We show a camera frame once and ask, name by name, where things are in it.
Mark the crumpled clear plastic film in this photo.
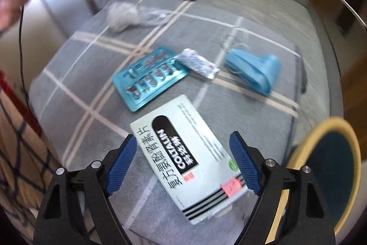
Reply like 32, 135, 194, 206
107, 0, 161, 32

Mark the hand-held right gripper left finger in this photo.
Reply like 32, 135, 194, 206
34, 134, 137, 245

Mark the white medicine box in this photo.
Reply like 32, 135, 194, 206
130, 94, 249, 225

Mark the teal blister pack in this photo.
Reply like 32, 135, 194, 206
111, 46, 191, 113

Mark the folded blue face mask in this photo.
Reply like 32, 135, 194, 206
220, 43, 283, 97

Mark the grey plaid cushion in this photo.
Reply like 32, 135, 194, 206
29, 0, 345, 245

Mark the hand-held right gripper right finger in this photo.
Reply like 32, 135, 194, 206
229, 131, 336, 245

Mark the checked cloth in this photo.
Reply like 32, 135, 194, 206
0, 70, 58, 234

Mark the stainless steel oven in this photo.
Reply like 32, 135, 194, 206
329, 0, 367, 34

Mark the black cable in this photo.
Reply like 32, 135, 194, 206
17, 2, 33, 108

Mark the yellow rimmed teal bin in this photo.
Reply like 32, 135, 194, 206
279, 116, 362, 237

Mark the small foil wrapper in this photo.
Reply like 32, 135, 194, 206
176, 48, 221, 81

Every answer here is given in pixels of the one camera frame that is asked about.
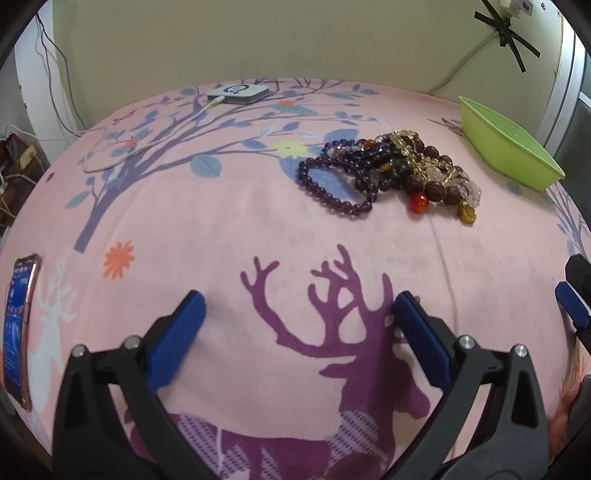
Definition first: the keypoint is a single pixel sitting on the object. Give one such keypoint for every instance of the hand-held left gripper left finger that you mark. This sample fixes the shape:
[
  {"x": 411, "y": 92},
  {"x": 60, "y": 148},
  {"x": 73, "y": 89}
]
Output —
[{"x": 180, "y": 337}]

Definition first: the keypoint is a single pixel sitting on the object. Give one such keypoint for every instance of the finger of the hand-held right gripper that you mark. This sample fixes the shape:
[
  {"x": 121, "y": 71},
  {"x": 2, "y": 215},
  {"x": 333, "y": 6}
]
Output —
[
  {"x": 579, "y": 270},
  {"x": 572, "y": 304}
]

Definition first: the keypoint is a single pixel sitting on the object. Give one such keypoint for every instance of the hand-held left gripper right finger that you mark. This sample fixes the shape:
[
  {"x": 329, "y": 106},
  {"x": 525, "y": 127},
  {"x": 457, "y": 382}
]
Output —
[{"x": 422, "y": 341}]

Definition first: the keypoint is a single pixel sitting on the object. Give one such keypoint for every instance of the green plastic tray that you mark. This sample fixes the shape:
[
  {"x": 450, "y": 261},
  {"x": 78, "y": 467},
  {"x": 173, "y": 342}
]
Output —
[{"x": 508, "y": 143}]

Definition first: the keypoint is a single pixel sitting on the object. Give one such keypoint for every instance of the pile of mixed beaded jewelry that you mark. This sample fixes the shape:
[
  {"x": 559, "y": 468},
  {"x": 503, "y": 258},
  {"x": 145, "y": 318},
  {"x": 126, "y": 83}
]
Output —
[{"x": 429, "y": 175}]

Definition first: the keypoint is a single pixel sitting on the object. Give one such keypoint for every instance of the pink printed blanket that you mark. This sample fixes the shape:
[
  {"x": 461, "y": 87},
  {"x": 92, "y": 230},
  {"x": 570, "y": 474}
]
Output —
[{"x": 231, "y": 207}]

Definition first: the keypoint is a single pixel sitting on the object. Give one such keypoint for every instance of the smartphone with gold case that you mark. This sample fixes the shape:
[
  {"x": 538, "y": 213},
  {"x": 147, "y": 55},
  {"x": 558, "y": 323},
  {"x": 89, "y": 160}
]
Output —
[{"x": 16, "y": 323}]

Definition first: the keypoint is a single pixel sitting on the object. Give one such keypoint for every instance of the black tape cross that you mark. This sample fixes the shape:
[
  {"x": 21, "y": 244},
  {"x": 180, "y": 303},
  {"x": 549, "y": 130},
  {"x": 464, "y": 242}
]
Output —
[{"x": 505, "y": 32}]

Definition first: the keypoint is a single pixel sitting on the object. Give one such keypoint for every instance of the white charger device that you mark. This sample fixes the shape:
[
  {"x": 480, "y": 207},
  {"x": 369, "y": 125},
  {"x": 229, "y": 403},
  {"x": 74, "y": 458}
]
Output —
[{"x": 238, "y": 93}]

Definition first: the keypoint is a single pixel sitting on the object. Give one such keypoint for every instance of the window with white frame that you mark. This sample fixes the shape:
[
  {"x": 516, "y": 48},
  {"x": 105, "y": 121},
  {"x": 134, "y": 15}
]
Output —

▸ **EXERCISE**
Copy out all the lines of the records that include "white".

▸ **RESPONSE BOX**
Mark the white medicine box in this photo.
Definition first: the keypoint is a single pixel sitting on the object. Give one such keypoint for every instance of the white charger device that you mark. This sample fixes the shape:
Definition first: the keypoint is a single pixel sitting on the object. Give one such keypoint for every instance of the window with white frame that you mark. This sample fixes the shape:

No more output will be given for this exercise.